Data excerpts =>
====================

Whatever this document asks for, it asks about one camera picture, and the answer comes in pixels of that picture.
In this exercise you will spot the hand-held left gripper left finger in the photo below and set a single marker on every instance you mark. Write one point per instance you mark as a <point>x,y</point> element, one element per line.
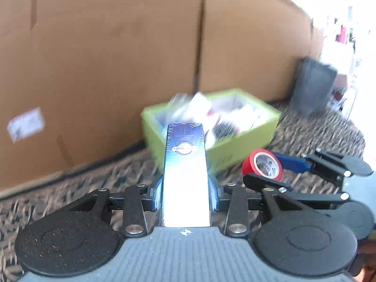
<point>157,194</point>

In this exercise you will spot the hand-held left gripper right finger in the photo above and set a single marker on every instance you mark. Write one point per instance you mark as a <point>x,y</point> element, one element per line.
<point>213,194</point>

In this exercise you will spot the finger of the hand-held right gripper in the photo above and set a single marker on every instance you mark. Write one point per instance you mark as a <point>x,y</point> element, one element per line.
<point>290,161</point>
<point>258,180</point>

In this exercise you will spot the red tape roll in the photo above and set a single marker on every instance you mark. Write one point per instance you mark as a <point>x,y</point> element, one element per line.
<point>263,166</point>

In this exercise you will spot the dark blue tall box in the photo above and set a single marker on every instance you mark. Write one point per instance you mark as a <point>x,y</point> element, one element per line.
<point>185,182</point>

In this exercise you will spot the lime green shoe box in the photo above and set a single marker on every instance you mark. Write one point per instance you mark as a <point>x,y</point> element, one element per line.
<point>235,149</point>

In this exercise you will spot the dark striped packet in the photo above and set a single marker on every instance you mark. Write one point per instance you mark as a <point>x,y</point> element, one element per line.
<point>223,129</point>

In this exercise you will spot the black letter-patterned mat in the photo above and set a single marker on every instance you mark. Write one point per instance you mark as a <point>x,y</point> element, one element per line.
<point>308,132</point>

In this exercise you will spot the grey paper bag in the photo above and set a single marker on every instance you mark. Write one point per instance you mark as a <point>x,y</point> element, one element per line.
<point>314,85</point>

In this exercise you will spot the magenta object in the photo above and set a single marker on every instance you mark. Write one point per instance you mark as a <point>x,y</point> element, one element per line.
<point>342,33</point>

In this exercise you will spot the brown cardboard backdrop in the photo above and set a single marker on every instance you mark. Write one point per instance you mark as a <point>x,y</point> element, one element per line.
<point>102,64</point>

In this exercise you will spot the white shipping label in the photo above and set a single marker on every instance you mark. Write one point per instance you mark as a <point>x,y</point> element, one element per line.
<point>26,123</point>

====================

Your objective =>
Word for word, restate the lines of the data above that fall between the line holding "In this exercise you will spot the hand-held left gripper right" and the line holding "In this exercise you will spot the dark blue", inclusive, and no other lines.

Response to this task =>
In this exercise you will spot the hand-held left gripper right finger in the photo above and set a single marker on every instance you mark. Write one point per instance you mark as a <point>x,y</point> element, one element per line.
<point>213,194</point>

In this exercise you will spot the finger of the hand-held right gripper in the photo above and set a single marker on every instance you mark. Write one point per instance you mark as a <point>x,y</point> element, one element per line.
<point>290,161</point>
<point>258,180</point>

In this exercise you will spot the red tape roll in the photo above and set a single marker on every instance you mark. Write one point per instance you mark as a <point>x,y</point> element, one element per line.
<point>263,166</point>

In this exercise you will spot the dark blue tall box in the photo above and set a single marker on every instance you mark. Write one point per instance you mark as a <point>x,y</point> element, one element per line.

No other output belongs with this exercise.